Try it:
Take the material below and output exactly the run of lines from the one containing "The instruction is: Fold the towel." down to the one containing "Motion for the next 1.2", with both included.

● ● ● ●

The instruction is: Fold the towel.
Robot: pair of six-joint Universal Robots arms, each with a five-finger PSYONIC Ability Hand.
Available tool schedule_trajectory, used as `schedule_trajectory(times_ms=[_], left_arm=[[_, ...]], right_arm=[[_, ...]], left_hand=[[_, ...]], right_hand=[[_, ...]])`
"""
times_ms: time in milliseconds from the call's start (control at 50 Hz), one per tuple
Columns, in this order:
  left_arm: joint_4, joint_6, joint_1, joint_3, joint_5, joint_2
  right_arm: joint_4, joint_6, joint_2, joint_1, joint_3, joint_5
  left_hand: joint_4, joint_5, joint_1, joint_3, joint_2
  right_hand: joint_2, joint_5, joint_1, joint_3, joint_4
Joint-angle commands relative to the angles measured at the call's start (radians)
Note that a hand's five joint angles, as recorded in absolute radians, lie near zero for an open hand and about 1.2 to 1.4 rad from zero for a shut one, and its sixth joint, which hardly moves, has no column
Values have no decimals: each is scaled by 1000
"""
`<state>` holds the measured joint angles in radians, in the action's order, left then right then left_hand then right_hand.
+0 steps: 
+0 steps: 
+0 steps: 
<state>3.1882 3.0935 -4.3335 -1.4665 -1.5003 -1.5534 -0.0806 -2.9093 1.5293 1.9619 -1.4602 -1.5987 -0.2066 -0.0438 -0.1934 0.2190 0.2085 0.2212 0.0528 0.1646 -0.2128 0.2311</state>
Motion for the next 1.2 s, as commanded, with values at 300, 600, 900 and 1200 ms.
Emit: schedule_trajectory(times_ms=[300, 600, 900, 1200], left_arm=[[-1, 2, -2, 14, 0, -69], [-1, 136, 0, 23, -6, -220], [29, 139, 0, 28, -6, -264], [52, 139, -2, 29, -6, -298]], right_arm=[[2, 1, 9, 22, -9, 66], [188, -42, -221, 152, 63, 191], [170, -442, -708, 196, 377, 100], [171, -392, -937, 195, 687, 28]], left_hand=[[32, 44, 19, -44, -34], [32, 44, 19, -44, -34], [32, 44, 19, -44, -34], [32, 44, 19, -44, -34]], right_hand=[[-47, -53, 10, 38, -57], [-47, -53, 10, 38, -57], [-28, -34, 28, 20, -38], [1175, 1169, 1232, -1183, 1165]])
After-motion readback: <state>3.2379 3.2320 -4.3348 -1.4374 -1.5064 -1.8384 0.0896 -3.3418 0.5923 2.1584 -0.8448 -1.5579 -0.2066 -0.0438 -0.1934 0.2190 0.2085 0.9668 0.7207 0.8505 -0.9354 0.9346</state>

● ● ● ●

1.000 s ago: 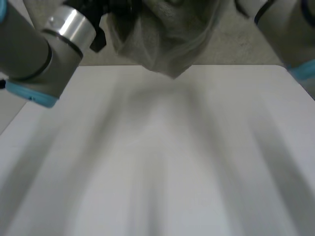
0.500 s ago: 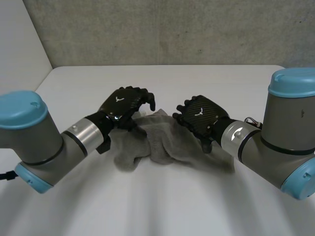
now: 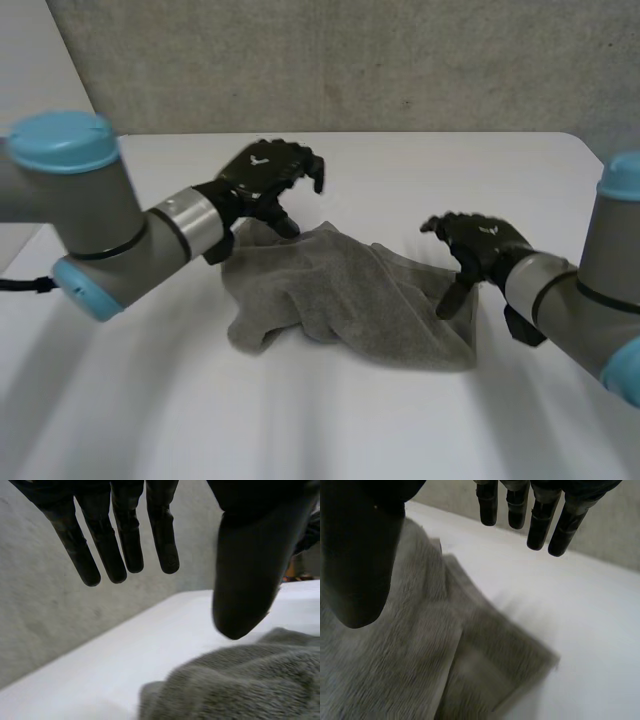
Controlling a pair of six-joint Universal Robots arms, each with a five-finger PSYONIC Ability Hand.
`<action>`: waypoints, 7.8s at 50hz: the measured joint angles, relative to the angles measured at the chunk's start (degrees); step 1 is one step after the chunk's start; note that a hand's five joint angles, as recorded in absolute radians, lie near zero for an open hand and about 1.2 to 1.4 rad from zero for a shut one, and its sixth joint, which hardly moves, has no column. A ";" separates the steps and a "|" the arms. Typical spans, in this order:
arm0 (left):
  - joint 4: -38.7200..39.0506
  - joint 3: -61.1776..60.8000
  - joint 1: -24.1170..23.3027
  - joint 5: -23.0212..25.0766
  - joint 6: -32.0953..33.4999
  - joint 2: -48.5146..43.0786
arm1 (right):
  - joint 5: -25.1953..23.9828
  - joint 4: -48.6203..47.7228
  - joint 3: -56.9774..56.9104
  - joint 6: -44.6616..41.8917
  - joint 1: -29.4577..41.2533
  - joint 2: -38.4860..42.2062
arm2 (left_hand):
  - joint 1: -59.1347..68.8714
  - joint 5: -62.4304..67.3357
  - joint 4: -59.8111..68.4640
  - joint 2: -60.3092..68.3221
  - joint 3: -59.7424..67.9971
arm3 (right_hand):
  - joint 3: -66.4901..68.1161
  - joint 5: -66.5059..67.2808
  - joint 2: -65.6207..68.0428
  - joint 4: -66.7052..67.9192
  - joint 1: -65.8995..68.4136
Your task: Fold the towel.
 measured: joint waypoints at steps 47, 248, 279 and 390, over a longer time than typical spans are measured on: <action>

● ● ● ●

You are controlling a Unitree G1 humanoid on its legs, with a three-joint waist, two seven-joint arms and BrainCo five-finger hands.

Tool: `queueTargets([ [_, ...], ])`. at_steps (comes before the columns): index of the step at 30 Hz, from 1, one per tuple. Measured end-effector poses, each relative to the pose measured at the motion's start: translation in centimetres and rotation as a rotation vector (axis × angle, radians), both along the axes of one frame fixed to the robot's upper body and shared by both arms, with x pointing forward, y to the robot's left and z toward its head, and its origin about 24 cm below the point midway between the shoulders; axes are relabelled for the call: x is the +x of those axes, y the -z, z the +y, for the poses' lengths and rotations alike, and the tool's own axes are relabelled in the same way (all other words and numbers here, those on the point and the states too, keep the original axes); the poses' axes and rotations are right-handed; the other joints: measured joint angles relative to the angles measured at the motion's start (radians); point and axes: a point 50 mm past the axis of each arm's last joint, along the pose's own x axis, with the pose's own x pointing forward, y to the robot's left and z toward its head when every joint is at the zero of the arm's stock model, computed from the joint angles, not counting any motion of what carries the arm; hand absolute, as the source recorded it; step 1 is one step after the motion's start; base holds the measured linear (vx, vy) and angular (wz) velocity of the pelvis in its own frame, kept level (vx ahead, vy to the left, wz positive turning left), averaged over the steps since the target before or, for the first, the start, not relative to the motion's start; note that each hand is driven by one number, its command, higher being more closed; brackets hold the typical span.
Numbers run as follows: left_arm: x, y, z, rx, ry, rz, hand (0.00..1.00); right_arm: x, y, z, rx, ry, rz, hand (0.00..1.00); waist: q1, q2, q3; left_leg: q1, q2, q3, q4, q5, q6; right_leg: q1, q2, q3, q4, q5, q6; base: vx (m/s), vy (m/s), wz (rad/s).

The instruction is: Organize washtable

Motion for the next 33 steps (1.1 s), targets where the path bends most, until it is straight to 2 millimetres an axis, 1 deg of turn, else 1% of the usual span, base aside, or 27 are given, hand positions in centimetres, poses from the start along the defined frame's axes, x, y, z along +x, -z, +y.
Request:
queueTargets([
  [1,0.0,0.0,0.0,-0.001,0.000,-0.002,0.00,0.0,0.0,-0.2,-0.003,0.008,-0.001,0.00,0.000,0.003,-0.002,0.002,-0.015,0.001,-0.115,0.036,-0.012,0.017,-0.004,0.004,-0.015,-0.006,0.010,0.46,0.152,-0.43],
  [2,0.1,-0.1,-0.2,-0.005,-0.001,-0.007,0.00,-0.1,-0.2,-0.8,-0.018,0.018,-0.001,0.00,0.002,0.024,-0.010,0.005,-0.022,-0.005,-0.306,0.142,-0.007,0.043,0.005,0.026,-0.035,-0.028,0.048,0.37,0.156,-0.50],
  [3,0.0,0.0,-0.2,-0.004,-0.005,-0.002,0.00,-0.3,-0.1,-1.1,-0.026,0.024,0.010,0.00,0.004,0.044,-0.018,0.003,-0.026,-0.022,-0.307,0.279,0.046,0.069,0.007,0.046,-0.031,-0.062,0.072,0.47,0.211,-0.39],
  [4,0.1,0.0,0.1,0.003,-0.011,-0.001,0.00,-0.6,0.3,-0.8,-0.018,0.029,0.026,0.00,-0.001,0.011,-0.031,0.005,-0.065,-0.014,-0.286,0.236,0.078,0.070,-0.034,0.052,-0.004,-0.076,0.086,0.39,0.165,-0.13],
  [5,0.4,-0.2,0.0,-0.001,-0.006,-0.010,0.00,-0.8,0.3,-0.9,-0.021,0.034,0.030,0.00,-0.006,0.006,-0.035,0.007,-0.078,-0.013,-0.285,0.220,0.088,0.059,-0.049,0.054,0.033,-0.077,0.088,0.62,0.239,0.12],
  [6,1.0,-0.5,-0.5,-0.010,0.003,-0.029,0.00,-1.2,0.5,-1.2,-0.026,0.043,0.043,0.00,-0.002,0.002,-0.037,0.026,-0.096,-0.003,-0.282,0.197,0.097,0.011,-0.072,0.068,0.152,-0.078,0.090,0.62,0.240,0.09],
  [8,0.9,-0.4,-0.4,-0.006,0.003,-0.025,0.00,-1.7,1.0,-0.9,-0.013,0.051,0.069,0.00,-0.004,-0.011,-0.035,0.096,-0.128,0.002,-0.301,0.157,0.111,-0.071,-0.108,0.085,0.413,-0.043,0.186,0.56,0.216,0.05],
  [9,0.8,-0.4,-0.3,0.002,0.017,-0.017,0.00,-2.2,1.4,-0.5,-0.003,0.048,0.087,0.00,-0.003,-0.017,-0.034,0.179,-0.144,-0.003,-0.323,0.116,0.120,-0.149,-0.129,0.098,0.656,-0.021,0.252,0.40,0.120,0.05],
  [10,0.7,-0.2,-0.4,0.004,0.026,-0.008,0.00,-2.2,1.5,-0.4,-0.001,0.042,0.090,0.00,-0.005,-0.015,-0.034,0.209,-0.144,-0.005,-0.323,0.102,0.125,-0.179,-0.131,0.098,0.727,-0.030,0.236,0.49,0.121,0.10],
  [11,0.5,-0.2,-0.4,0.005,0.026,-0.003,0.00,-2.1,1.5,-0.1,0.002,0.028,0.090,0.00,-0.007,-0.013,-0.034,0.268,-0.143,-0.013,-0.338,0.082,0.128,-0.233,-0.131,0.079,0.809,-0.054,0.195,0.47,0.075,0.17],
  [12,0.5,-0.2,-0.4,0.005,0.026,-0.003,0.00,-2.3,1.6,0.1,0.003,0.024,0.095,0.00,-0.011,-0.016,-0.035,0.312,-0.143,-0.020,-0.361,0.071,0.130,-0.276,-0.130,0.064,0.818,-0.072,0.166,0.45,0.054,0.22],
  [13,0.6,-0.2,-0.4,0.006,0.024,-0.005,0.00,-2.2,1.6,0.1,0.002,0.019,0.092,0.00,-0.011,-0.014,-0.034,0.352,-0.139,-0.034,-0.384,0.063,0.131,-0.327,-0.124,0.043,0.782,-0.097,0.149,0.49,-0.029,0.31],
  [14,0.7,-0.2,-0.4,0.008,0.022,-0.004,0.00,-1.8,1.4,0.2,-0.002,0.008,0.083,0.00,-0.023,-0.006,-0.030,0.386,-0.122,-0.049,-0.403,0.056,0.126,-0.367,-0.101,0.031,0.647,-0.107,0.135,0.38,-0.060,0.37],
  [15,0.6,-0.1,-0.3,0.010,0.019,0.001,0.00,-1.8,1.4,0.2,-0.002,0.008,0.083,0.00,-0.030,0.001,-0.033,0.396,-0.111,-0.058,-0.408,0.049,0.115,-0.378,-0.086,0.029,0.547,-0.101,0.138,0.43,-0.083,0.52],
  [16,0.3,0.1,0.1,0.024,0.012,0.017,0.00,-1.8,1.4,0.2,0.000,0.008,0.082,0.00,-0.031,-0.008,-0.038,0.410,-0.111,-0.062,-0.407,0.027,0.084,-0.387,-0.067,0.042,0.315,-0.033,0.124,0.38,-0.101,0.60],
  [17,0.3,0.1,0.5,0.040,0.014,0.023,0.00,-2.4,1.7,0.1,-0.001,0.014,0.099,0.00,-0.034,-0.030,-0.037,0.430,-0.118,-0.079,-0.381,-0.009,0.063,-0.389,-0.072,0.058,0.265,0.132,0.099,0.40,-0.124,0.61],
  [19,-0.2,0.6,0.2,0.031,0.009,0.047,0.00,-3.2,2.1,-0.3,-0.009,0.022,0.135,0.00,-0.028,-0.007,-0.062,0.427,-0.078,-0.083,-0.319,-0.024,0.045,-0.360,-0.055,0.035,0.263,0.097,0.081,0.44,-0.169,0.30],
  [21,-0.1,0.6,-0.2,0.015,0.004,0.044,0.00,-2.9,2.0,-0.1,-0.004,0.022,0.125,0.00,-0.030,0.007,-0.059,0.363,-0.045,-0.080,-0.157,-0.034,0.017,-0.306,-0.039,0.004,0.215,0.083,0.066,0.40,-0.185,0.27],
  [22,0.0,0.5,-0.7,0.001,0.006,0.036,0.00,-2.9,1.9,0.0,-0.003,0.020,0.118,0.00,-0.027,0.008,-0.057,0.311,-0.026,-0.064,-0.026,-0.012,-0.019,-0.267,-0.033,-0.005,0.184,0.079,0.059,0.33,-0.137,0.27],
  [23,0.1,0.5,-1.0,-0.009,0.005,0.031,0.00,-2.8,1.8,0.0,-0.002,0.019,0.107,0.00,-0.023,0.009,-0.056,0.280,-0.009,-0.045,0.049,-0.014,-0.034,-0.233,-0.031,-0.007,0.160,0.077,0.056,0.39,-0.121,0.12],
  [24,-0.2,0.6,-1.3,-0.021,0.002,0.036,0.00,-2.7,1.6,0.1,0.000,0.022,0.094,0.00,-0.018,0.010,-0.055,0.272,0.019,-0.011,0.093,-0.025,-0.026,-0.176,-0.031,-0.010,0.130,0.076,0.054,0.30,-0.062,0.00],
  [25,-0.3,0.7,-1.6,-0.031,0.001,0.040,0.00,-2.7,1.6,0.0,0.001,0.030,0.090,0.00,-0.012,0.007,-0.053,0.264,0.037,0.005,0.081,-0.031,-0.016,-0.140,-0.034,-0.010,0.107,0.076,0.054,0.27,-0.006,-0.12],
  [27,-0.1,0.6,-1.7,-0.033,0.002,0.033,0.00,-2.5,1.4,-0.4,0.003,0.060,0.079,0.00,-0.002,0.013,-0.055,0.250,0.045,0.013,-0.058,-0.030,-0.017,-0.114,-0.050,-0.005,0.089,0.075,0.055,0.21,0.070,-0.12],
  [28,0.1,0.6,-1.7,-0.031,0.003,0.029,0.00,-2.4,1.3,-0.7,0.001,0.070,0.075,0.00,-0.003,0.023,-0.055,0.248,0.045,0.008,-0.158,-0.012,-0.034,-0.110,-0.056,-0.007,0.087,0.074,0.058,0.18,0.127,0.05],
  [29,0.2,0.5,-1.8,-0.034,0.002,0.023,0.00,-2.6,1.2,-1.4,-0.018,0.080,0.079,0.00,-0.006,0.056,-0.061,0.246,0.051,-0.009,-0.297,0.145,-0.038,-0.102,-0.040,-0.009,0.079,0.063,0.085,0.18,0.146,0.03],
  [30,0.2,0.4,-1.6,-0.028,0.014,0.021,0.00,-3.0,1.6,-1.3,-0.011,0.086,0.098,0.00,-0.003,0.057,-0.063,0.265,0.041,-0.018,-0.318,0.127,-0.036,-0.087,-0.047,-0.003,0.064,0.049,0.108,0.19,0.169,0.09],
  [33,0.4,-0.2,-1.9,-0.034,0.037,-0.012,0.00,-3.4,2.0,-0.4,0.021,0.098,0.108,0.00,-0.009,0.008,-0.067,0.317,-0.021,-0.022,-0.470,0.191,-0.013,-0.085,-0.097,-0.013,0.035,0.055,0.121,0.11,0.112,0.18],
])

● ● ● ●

Solution for this task:
The instruction is: Fold the towel.
Robot: pair of six-joint Universal Robots arms, each with a five-finger PSYONIC Ability Hand.
Available tool schedule_trajectory, used as `schedule_trajectory(times_ms=[_], left_arm=[[_, ...]], right_arm=[[_, ...]], left_hand=[[_, ...]], right_hand=[[_, ...]])`
"""
times_ms: time in milliseconds from the call's start (control at 50 Hz), one per tuple
Columns, in this order:
  left_arm: joint_4, joint_6, joint_1, joint_3, joint_5, joint_2
  right_arm: joint_4, joint_6, joint_2, joint_1, joint_3, joint_5
  left_hand: joint_4, joint_5, joint_1, joint_3, joint_2
  right_hand: joint_2, joint_5, joint_1, joint_3, joint_4
Joint-angle commands relative to the angles measured at the call's start (radians)
Note that a hand's five joint angles, as recorded in absolute radians, lie near zero for an open hand and about 1.2 to 1.4 rad from zero for a shut one, and its sixth joint, which hardly moves, has no column
Values have no decimals: each is scaled by 1000
"""
`<state>` holds the measured joint angles in radians, in the action's order, left then right then left_hand then right_hand.
+0 steps: 
+0 steps: 
+0 steps: 
<state>3.1882 3.0935 -4.3335 -1.4665 -1.5003 -1.5534 -0.0806 -2.9093 1.5293 1.9619 -1.4602 -1.5987 -0.2066 -0.0438 -0.1934 0.2190 0.2085 0.2212 0.0528 0.1646 -0.2128 0.2311</state>
Motion for the next 1.2 s, as commanded, with values at 300, 600, 900 and 1200 ms.

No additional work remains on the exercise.